Iterative process of adding numbers with their palindrome in order to end up with a new palindrome, or not... (Lychrel number).
- x is an integer positive number
- We add this number with its palindrome (its mirror).
- If the result is a palindrome, the iteration process stops
- If the result is not a palindrome, we add this result with its palindrome. This iterative process is repeated as long as the result is not a palindrome.
- The function returns a list containing the intermediate calculation steps until obtaining the palindrome
- By default (
detailed = False
), only the result of intermediate operations is added to the list, but a more detailed display of the calculations is possible by settingdetailed = True
, in this case, each addition and its result appear in lists.
Exemple for 192 : 192+291 = 483 | 483+384 = 867 | 867+768 = 1635 | 1635+5361 = 6996
detailed = False
: [483, 867, 1635, 6996]detailed = True
: [[192, 291, 483], [483, 384, 867], [867, 768, 1635], [1635, 5361, 6996]]
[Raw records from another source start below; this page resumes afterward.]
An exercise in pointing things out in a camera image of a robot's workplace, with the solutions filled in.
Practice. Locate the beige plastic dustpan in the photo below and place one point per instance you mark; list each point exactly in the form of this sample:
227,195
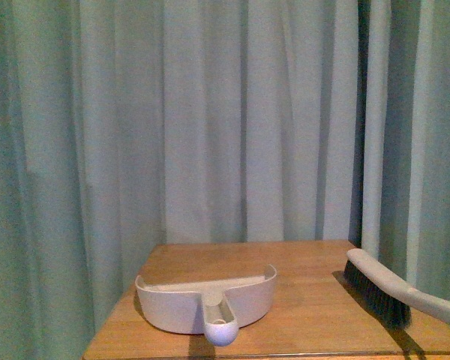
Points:
216,309

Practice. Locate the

There are some numbers for which this iterative process does not end, i.e. the algorithm cannot result in a palindrome in a reasonable time. 196 is on of them, for this value supercomputers reached 1 billion-digit numbers without reaching the palindrome, these numbers are called Lychrel numbers. There are other numbers like this: 295, 394, 493, 592, 689 ...
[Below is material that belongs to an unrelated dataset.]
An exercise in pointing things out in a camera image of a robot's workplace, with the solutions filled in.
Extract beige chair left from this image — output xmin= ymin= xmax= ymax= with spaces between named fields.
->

In this algorithm, in order to avoid endless loops, a duration in seconds is allocated to the calculation, beyond this allotted
time the process stops, meaning that the number inserted is potentially a Lychrel number. By default the allotted time is wd = 5
,
i.e. 5 seconds.
When the iteration stops due to time out, the function returns a list in which is found :
- [0] "ITER. STOP" flag
- [1] Time allocated to the calculation (in seconds)
- [2] Value on which the iteration process stopped (scientific notation)
- [3] The initial number inserted
As far as supercomputers are able to calculate, these Lychrel numbers have not resulted in any palindrome, however there is currently no formal mathematical proof to ensure that these numbers will never result in a palindrome. The reasons why these numbers are the exception is also a poorly understood problem.